On page 6 of the remarks, Applicant argues “The Office Action analogizes the UE of Teyeb identifying an updated mobility state of a mobile relay node to the claimed ‘identifying, based at least in part on the transmission schedule, a time period in which a channel parameter condition changes based at least in part on the relay transmissions.’ However, identifying a mobility state indicator is not the same as identifying ‘a time period in which a channel parameter condition changes,’ as recited in independent claim 1. Further, the Office Action analogizes the ‘mobility related parameters [that] are modified or updated’ of Teyeb with the ‘channel parameter condition [that] changes.’ But Teyeb describes that the mobility related parameters are modified ‘depending on the detected mobility state of the mobile RN,’ and not ‘based at least in part on the relay transmissions,’ as recited in independent claim 1. Thus, Teyeb does not teach or suggest ‘identifying a time period in which a channel parameter condition changes based at least in part on the relay transmissions,’ as recited in independent claim 1. Accordingly, Teyeb cannot be relied upon to teach or suggest the features of independent claim 1.”
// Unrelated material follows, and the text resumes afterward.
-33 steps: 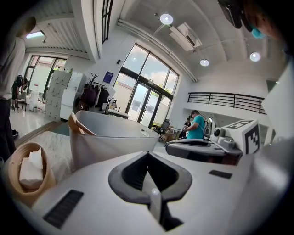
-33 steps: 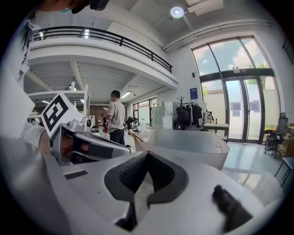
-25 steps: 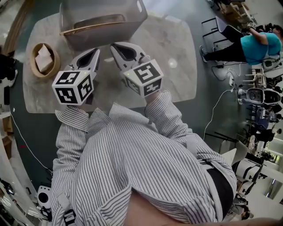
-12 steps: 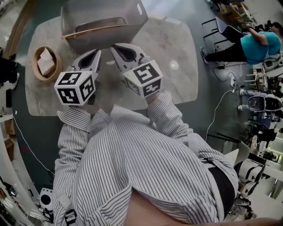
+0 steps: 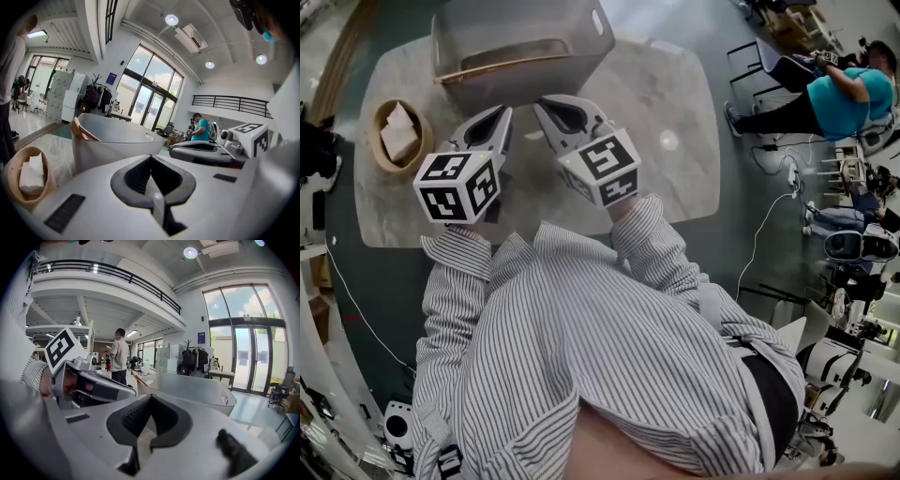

The Examiner respectfully disagrees. The term “time period” is vague and recited with a high level of generality. According to the broadest reasonable interpretation, a “time period in which a channel parameter condition changes” can include any point in time in which a channel parameter condition change is identified. In the case of Teyeb, a time period in which a channel parameter condition change is identified is the point in time at which an SIB is received. The mobility state of a mobile relay node causes changes to the channel parameter conditions. The UE determines when the channel parameter condition changes (i.e., a time period in which a channel parameter condition changes) when it receives an SIB/RRC signaling from the relay node indicating updated/modified parameters (“Control information, e.g., mobility related parameters, are modified or updated depending on the detected mobility state of the mobile RN. UE and mobile RN operation is then controlled in accordance with the modified or updated control information associated with the mobility state of the mobile RN” – See [0069]; “The mobile relay node may indicate its mobility state to UEs under its control” – See [0096]; “The mobile relay node mobility state may be communicated to UEs in a connected mode via dedicated messages, e.g., by Radio Resource Control, RRC, signaling, or broadcasted in an additional information element, IE, in a System Information Block, SIB” – See [0098]).
Furthermore, the identifying is “based at least in part on the relay transmissions” since the UE identifies the changes in response to signaling received from the relay node. In other words, the UE receives signaling from the relay node (relay transmissions) which indicates the updated/modified channel parameters.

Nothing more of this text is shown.